Judah Prehn as Max Hawthorne, Alien Harry in a scene from “Resident Alien”. (James Dittinger / SYFY)

When the series premiered in late February, it drew 2.184 million viewers. The second episode attracted 2,765, or 581,000 additional viewers. This is the biggest week-over-week increase for a first cable or TV series since “Outlander” in 2014. The series airs at 8 pm Wednesdays on Syfy. It is also available on request.
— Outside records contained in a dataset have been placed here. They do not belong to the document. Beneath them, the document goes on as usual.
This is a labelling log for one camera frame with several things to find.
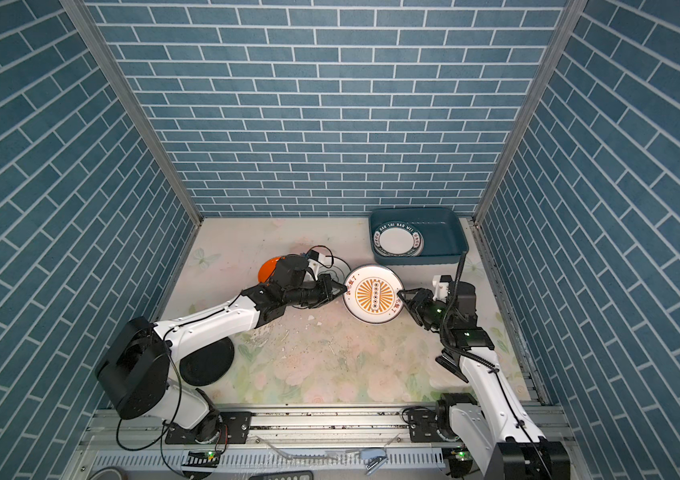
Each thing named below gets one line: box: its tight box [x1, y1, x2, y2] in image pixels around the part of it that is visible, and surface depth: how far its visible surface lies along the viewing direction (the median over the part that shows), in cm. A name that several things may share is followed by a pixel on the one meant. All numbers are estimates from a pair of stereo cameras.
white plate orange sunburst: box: [342, 265, 404, 325], surface depth 84 cm
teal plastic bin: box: [369, 207, 469, 265], surface depth 118 cm
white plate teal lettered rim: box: [373, 222, 425, 257], surface depth 114 cm
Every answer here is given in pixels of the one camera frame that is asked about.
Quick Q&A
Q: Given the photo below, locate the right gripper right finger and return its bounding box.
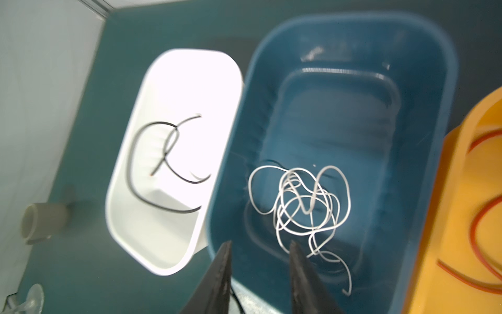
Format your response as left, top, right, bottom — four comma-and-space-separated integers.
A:
289, 241, 343, 314

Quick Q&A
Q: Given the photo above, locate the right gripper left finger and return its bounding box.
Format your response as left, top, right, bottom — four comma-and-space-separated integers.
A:
180, 241, 232, 313

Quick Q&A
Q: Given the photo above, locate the white cable tangle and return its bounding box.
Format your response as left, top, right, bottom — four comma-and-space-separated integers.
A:
248, 164, 353, 297

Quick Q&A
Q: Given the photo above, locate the black cable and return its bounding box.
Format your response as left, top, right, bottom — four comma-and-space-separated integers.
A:
126, 113, 213, 215

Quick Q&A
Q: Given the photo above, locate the red cable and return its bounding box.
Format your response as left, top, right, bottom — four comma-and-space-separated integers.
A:
437, 129, 502, 295

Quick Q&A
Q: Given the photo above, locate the white plastic bin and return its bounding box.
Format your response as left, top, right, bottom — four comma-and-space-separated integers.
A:
105, 48, 244, 276

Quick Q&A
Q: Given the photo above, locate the yellow plastic bin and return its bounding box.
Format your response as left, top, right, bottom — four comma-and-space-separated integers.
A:
403, 90, 501, 313

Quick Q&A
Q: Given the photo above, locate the blue plastic bin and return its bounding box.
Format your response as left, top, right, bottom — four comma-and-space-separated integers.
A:
207, 12, 458, 313

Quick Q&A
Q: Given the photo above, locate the olive green mug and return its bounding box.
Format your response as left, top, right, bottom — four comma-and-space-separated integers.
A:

“When I read the pilot for the first time, I was devastated,” says Tomko. “Each of the characters is so well balanced and real.”

The series is based on the Dark Horse comic book. It follows an alien played by Alan Tudyk who crashes to Earth and poses as a small town human medic named Harry Vanderspeigle.

Arrived with a secret mission to kill all humans, Vanderspeigle begins by living a simple life. Things get a little tough when he’s engaged in solving a local murder and realizes he has to assimilate into his new world.

In doing so, he begins to grapple with the moral situation of his mission and to ask himself the big questions of life such as: “Are human beings worth saving?” And “Why do they fold their pizza before eating it?” “

Along with Tomko and Tudyk, the series also stars Corey Reynolds, Alice Wetterlund and Levi Fiehler.

Tomko plays Asta Twelvetrees, who grew up in Native American culture.

Twelvetrees considers herself an outsider in the fictional town of Patience, Colorado, and recognizes the same sort of thing in Vanderspeigle. She tells him that sometimes just feeling human is foreign to her. She tries to take care of the young people of Patience, keeping them away from the “underbelly” of the city. She left her husband, Jimmy, due to his abuse just as Vanderspeigle’s spaceship crashed into Earth and ended up meeting him about four months later, the day he first ventured out. times in downtown Patience.

Twelvetrees worked as a nurse under the guidance of Dr Sam Hodges and had a very close friendship with him. After her death, she continued to work as a nurse with the alien who assumed the identity of Harry Vanderspeigle.

Hodges’ ex-wife Rosy was like a mother to Twelvetrees before Hodges divorced.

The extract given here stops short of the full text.